L’enseignement inégalitaire
En matière d’enseignement, le texte reconnaît bien à la Région un rôle de sensibilisateur et de coordination des actions avec les Communautés, mais principalement limité à la question de la saturation quantitative des infrastructures scolaires. Le problème de la dualisation de l’enseignement, déploré en deux phrases, ne fait quant à lui l’objet d’aucun développement. La formation a pourtant pris, ces dernières années, une place croissante dans l’analyse du développement territorial. Et plusieurs études suggèrent que les médiocres performances de l’enseignement bruxellois s’expliquent en grande partie par le fait qu’il soit non seulement un des plus inégalitaires d’Europe occidentale, et l’un de ceux où les inégalités scolaires reproduisent le plus les inégalités sociales, mais aussi un de ceux où les inégalités sont les plus fortes entre les établissements.
Logement : adéquation entre offre et demande ?
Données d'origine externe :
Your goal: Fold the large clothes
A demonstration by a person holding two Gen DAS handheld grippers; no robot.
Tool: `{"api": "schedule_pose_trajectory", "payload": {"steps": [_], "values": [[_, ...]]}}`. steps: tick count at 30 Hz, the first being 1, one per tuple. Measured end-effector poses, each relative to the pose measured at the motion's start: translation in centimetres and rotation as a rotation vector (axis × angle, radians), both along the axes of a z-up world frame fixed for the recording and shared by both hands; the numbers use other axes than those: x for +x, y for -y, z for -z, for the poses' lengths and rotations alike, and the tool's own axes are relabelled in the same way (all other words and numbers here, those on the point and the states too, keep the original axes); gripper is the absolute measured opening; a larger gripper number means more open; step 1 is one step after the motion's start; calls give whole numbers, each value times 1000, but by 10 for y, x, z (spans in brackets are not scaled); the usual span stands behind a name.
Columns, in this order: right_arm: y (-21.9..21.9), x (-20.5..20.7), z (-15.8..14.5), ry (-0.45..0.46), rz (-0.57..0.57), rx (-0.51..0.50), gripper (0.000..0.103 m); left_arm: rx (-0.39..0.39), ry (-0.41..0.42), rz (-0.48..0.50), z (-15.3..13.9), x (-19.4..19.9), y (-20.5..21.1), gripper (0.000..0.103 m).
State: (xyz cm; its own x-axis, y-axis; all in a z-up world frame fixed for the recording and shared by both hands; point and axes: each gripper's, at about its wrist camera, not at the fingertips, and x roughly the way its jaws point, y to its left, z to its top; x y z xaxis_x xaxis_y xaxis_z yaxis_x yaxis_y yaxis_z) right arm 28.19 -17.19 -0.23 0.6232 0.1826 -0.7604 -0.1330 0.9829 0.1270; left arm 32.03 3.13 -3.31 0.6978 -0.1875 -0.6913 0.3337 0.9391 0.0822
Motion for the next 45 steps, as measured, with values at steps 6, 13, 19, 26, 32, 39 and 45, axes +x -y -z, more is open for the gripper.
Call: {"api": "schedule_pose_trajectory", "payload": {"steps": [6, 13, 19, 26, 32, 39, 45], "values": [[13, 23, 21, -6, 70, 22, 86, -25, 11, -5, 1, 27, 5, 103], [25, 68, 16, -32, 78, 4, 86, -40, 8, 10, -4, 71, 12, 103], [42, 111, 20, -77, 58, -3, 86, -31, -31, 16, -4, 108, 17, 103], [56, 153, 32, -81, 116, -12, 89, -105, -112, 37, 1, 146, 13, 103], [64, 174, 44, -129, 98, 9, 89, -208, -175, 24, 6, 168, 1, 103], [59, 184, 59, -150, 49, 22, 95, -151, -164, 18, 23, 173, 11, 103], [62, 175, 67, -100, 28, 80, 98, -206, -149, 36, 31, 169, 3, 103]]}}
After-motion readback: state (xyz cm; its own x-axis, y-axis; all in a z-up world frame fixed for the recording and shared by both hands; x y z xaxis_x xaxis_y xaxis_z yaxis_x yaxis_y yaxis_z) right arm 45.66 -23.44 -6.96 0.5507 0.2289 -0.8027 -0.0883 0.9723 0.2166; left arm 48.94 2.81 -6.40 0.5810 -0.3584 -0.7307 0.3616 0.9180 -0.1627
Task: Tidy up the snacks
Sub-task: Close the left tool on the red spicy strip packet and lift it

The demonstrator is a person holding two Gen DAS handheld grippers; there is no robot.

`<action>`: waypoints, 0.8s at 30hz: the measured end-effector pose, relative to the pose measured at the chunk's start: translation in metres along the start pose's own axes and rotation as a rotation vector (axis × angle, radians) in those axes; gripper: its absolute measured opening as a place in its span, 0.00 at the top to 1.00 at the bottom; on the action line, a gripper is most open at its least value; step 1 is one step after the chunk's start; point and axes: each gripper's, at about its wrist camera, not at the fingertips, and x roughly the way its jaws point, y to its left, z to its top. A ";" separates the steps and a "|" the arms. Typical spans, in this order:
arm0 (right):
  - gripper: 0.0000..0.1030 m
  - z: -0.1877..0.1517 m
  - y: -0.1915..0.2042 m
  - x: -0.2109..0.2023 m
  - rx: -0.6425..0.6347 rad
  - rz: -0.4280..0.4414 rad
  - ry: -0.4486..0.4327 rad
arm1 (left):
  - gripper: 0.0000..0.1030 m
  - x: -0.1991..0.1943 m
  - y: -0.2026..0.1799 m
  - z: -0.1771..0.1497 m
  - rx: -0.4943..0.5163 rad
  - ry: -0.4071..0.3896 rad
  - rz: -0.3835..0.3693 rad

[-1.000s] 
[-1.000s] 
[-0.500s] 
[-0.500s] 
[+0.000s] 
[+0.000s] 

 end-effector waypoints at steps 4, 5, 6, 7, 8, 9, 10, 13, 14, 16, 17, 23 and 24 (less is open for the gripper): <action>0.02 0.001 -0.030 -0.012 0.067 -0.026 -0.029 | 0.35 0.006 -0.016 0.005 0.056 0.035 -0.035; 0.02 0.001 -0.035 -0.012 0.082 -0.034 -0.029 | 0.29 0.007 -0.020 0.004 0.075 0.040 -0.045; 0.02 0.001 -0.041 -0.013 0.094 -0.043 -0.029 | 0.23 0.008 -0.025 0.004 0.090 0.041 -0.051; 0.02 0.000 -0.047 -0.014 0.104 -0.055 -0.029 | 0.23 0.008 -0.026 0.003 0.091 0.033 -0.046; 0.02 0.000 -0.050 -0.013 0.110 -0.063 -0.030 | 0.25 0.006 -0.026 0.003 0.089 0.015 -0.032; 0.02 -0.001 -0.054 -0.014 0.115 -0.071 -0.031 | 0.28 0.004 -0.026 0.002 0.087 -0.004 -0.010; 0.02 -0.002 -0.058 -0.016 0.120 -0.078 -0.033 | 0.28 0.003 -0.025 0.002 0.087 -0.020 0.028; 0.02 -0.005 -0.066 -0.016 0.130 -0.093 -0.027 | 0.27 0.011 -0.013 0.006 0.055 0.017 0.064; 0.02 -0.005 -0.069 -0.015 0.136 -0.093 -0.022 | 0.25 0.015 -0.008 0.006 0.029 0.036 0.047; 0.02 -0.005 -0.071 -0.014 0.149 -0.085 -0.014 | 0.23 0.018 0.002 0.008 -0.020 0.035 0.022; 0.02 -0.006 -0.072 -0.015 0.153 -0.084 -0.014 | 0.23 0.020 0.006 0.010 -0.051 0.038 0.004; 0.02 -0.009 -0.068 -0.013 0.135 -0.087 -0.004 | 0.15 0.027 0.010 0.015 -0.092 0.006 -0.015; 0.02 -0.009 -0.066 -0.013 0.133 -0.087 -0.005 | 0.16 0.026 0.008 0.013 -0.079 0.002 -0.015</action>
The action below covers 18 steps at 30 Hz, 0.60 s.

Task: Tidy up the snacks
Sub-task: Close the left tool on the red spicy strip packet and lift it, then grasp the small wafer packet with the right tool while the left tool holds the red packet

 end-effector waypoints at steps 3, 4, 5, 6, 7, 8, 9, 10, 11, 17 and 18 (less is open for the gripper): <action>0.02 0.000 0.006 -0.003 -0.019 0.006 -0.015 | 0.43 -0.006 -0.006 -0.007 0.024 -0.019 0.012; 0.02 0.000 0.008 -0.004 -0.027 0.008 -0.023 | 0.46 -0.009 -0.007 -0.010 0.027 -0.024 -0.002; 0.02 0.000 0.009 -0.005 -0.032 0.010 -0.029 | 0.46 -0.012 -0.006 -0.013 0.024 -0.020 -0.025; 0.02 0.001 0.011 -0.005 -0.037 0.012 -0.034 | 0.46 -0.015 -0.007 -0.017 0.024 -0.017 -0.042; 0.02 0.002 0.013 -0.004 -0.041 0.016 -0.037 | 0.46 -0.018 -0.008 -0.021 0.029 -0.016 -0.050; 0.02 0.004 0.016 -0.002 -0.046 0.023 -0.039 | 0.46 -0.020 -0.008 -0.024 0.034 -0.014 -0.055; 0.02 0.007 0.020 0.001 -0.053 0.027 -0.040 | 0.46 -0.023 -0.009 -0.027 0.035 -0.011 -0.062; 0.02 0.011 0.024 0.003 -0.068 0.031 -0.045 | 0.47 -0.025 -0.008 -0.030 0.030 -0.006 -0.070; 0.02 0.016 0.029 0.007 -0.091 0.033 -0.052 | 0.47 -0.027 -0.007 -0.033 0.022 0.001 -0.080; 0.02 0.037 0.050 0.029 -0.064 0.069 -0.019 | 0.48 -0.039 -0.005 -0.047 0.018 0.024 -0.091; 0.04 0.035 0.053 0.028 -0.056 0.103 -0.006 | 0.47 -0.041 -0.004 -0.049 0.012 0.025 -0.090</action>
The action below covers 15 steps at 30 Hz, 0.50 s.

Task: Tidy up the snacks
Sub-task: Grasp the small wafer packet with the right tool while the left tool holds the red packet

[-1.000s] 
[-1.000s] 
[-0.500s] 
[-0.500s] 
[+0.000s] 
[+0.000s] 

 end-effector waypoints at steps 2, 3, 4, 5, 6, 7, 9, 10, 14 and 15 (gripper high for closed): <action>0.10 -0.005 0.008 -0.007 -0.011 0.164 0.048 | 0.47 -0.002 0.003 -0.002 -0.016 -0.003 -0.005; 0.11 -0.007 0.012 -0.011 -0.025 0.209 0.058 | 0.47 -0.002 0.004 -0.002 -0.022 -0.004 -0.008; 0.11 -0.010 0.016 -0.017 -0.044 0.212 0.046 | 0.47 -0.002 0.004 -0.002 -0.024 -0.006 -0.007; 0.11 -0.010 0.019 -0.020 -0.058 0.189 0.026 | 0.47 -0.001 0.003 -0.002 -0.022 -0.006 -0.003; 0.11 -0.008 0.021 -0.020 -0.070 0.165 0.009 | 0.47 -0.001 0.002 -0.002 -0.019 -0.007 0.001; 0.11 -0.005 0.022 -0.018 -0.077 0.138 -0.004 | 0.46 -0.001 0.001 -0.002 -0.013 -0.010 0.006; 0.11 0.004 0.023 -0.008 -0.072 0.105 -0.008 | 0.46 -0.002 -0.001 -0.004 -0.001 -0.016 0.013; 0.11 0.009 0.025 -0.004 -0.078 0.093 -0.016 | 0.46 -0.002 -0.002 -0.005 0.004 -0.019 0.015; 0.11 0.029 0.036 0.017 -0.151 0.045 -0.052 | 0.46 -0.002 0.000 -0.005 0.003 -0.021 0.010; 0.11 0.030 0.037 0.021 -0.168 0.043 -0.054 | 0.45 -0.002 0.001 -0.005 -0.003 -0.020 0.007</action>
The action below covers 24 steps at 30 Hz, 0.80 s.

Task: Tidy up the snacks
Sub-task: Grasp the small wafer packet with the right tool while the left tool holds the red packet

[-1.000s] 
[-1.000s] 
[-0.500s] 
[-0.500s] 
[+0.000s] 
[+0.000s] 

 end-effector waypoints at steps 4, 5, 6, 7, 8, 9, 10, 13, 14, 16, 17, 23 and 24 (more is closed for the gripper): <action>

On ne saurait clôturer ce très partiel inventaire sans préciser que cet état des lieux contient tout de même quelques renseignements précieux, y compris non disponibles ailleurs, et touchant à la problématique de la dualisation sociale. Parmi eux, un tableau ventile par acteurs la production de logements neufs sur la période 2000-2009. On y apprend ainsi que plus de 95 % d’entre eux relèvent du logement moyen ou haut de gamme. On s’en doutait, mais on remercie vivement l’état des lieux de nous le confirmer officiellement alors qu’un ménage bruxellois sur deux est dans les conditions de revenu pour prétendre à pouvoir accéder au logement social.
[1] Encore s’agit-il seulement, dans deux cas, d’en déplorer les conséquences fiscales, ou dans le troisième cas de mettre leur éventuelle aggravation future sur le compte du boom démographique.
[2] L’exercice ne manque pourtant pas d’intérêt. Contrairement aux idées reçues, en effet, l’hétérogénéité sociale dans le croissant pauvre ne semble guère inférieure à la moyenne régionale, pas plus d’ailleurs que la part des classes moyennes. à l’échelle de la Région, les quartiers les plus homogènes ne se concentrent nullement dans ces quartiers, mais au contraire dans les quartiers aisés du Sud-Est.
[3] Comme par exemple celle des recettes fiscales issues des impôts immobiliers, dont il est souligné que leur augmentation, liée à l’activité du marché immobilier, tend problématiquement à s’accompagner d’une dualisation croissante.
[4] Il est vrai qu’il apparaît aussi comme un point faible, ce qui, pour un texte qui écarte presque systématiquement la confrontation contradictoire, prend des allures un peu schizophréniques.
[5] Dont on nous précise, il est vrai, qu’il s’agit d’un bilan réflexif, c’est-à-dire « tel que les acteurs régionaux le resituent » (sic).